EXERCISE AIM: This exercise asks for every line of the material that contains the word "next".

EXTRACTED ENTRIES:
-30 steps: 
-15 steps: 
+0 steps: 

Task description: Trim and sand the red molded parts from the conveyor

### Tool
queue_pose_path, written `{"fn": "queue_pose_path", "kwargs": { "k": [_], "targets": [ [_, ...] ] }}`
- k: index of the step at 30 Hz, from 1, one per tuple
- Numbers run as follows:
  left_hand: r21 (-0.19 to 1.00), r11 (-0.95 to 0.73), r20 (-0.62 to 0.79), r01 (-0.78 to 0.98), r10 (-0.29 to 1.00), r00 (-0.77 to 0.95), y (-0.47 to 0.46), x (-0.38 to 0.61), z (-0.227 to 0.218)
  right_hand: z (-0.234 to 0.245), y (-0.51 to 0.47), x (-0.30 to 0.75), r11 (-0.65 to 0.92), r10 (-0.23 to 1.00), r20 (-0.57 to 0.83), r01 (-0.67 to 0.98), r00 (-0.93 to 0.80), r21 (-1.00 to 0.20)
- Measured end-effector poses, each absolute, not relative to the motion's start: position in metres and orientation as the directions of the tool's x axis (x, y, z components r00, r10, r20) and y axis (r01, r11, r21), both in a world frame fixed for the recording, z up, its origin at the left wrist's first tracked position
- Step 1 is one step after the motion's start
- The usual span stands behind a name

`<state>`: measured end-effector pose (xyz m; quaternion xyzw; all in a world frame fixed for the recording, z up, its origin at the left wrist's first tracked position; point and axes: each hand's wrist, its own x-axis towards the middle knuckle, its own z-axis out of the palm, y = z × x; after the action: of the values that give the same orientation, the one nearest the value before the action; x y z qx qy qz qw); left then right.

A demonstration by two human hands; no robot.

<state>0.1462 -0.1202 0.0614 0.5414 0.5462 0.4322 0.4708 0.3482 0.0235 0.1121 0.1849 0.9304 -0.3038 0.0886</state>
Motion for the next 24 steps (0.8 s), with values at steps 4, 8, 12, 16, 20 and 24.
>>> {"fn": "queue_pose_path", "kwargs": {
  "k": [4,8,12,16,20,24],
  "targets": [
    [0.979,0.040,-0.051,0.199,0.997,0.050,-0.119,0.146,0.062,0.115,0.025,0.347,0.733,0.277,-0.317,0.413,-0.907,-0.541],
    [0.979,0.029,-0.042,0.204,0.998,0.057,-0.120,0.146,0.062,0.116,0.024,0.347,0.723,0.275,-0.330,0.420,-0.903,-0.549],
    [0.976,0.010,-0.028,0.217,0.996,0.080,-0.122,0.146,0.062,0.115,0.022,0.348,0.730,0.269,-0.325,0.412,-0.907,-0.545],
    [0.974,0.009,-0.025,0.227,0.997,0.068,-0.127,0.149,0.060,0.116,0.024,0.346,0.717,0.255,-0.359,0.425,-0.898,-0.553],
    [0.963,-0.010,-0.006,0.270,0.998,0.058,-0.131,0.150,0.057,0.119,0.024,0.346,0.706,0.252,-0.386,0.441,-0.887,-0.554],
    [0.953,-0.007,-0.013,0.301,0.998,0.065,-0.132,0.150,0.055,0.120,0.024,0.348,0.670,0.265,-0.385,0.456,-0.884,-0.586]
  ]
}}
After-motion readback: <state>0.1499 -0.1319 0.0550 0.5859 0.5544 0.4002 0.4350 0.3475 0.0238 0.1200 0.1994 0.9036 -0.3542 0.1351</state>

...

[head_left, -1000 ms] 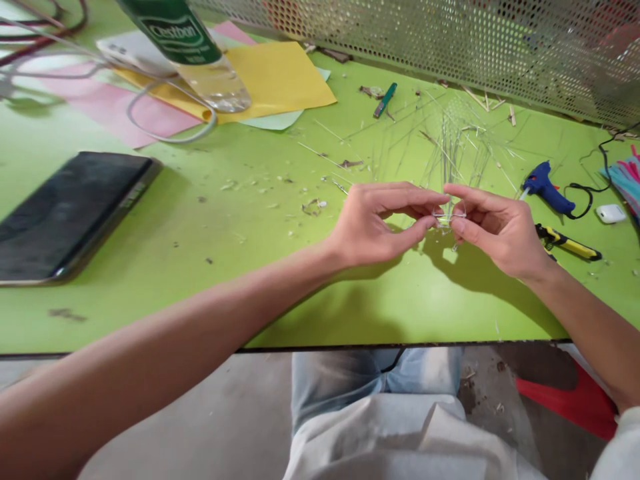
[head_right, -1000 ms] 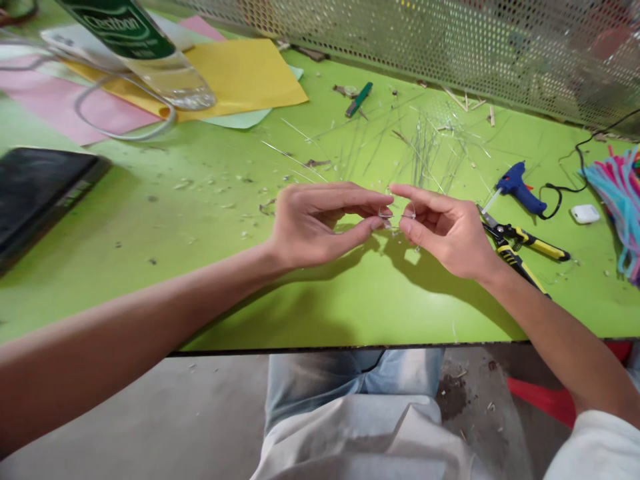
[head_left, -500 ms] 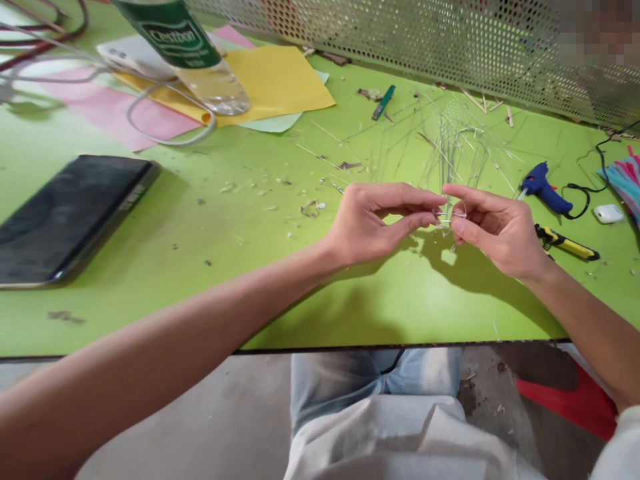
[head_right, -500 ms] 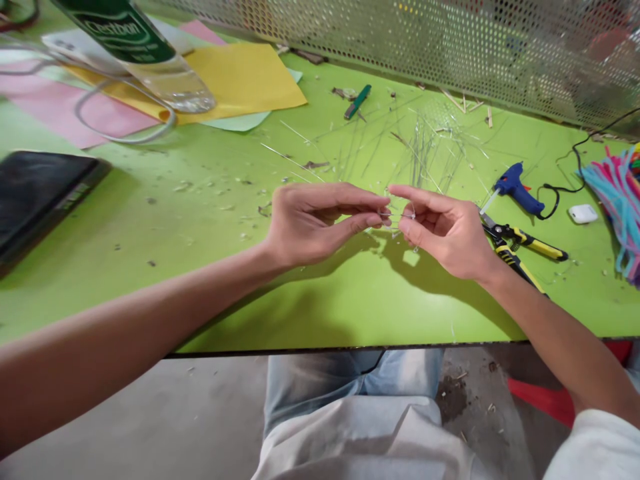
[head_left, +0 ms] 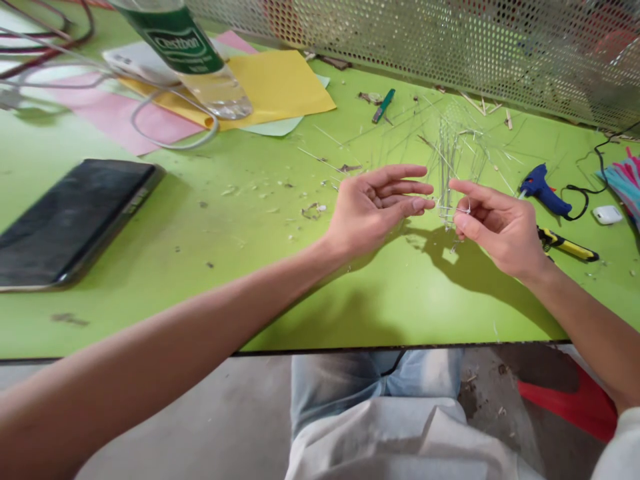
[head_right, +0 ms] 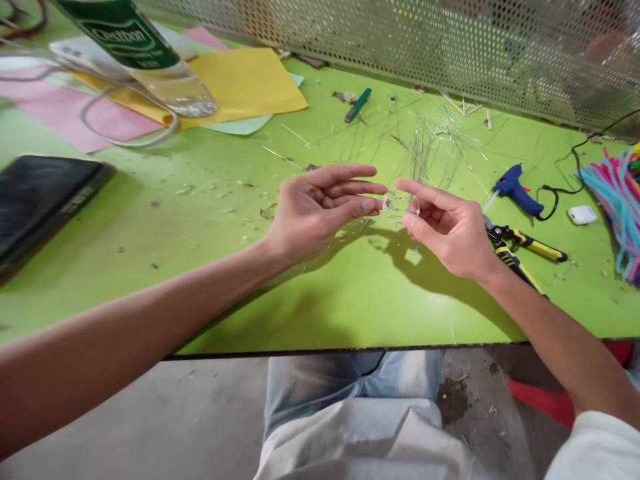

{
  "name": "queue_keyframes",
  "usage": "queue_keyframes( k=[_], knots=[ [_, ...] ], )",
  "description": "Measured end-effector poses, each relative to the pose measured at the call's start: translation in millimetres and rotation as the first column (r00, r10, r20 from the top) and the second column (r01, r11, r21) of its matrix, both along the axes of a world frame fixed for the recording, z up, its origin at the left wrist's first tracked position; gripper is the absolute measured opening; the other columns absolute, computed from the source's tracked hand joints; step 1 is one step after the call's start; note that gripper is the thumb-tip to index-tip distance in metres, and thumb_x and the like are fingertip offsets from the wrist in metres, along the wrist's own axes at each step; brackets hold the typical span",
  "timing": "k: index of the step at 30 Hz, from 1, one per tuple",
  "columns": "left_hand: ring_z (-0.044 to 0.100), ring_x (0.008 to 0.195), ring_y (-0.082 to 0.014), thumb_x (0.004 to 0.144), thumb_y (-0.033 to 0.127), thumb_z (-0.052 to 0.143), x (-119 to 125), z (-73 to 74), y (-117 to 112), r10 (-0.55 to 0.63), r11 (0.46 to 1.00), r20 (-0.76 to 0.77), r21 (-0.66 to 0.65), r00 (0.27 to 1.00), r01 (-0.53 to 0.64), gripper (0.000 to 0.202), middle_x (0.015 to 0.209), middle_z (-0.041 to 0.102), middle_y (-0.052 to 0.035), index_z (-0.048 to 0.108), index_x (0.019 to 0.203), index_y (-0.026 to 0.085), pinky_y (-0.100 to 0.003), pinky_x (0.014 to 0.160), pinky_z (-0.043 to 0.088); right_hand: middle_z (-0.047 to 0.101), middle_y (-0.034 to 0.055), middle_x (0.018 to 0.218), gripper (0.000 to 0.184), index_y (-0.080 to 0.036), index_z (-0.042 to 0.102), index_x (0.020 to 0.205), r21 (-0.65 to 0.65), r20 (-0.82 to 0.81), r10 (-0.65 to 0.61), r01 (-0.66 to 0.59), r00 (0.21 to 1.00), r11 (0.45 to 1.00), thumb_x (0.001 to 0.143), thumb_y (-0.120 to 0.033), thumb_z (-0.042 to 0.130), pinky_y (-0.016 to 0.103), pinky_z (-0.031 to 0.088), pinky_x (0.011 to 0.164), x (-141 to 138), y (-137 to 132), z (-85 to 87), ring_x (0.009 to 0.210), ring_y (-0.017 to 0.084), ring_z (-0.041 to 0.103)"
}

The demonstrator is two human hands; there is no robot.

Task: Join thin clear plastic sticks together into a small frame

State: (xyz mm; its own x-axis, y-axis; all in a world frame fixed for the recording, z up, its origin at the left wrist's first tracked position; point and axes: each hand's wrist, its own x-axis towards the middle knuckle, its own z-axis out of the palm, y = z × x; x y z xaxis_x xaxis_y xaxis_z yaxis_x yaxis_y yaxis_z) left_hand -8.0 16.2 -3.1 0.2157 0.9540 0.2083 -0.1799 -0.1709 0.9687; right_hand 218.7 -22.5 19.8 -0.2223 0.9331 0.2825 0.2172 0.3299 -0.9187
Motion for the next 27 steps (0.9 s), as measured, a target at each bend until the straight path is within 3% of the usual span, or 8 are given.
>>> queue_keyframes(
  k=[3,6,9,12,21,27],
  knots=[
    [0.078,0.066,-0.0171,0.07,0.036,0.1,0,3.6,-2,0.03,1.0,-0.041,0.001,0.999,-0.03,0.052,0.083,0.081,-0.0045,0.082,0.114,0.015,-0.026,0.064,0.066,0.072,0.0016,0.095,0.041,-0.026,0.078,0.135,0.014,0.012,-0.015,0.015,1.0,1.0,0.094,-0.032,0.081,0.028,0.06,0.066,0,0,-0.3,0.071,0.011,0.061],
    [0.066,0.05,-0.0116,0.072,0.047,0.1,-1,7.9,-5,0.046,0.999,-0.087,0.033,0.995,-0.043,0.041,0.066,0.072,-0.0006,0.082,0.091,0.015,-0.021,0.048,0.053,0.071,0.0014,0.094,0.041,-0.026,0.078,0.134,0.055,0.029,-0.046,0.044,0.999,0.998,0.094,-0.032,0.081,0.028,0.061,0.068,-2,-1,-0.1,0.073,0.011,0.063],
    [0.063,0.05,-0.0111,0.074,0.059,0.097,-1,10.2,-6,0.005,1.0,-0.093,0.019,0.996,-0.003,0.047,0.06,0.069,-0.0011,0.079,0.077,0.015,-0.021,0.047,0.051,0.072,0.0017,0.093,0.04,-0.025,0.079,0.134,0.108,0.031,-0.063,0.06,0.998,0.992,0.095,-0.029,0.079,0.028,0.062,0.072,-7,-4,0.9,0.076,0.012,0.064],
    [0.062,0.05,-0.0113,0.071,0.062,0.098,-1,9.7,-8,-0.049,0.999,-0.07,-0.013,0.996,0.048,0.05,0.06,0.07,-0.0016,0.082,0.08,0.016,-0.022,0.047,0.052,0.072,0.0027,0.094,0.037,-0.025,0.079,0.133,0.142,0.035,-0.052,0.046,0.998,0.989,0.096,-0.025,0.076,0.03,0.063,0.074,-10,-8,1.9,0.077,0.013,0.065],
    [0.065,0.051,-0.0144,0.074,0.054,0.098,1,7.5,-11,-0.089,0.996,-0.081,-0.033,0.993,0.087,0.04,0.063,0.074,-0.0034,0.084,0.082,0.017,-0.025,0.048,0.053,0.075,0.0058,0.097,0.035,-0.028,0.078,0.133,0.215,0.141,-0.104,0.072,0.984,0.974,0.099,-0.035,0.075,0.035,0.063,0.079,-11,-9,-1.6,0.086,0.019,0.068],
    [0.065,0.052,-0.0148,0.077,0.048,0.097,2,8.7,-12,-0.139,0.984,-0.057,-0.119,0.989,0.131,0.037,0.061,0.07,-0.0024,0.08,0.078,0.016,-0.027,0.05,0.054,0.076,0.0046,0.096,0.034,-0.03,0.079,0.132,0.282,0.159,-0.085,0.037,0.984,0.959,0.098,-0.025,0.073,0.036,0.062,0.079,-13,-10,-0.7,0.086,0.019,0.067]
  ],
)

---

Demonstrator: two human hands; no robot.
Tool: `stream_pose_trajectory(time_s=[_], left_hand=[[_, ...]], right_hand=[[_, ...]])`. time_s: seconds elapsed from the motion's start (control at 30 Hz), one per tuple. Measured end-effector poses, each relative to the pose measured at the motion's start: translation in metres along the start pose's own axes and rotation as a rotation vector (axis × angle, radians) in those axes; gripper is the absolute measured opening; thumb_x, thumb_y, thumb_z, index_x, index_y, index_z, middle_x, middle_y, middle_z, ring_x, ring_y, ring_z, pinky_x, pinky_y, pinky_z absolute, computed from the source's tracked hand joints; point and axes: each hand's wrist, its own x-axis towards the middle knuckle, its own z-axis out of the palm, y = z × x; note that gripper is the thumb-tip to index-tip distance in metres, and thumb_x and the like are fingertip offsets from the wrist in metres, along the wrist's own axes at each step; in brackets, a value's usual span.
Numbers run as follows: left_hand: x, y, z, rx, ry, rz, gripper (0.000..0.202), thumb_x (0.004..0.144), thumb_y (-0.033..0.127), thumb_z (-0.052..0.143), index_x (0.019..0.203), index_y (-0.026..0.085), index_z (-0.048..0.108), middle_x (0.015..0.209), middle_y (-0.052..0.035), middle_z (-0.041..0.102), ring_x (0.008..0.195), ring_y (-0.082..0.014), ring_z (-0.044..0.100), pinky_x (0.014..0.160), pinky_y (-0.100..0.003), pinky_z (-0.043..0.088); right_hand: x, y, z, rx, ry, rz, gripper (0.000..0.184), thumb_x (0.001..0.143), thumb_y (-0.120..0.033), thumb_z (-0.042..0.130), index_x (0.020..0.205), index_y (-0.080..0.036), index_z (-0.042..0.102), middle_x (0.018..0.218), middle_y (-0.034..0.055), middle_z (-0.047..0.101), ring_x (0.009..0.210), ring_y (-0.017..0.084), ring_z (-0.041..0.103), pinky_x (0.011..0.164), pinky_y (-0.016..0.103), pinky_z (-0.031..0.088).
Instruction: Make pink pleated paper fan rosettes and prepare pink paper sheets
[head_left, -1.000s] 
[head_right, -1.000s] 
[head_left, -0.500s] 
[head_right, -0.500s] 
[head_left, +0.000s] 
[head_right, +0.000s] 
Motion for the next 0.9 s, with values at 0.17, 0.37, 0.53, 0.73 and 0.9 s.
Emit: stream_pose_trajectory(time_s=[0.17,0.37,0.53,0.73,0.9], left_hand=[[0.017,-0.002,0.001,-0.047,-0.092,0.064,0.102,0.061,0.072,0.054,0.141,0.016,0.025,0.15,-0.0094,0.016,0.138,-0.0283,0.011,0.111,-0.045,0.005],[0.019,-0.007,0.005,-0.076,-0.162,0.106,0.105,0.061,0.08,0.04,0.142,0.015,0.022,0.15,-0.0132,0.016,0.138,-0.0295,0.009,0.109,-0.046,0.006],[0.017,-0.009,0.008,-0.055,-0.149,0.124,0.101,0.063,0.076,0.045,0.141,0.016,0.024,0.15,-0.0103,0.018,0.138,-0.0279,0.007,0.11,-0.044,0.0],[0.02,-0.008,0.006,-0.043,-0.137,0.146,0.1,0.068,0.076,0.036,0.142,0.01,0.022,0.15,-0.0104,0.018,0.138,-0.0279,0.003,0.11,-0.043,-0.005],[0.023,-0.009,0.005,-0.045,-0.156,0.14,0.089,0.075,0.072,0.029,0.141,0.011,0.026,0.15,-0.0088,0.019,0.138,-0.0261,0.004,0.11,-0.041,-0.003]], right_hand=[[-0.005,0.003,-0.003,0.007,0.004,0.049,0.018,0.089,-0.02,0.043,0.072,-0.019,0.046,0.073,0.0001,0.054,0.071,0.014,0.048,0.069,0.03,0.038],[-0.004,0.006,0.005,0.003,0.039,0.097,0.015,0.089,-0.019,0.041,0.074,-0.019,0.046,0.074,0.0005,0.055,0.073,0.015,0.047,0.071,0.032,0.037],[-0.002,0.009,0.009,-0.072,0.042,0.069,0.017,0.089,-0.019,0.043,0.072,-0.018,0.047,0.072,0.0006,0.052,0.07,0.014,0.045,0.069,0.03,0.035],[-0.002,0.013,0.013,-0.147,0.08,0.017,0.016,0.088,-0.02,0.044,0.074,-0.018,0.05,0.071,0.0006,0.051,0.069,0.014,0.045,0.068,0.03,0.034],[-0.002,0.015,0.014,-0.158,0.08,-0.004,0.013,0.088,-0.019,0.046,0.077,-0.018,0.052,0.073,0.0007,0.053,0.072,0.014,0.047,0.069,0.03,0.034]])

PROBLEM SOLUTION:
Motion for the next 24 steps (0.8 s), with values at steps 4, 8, 12, 16, 20 and 24.
Motion for the next 27 steps (0.9 s), as measured, a target at each bend until the straight path is within 3% of the usual span, or 8 are given.
Motion for the next 0.9 s, with values at 0.17, 0.37, 0.53, 0.73 and 0.9 s.

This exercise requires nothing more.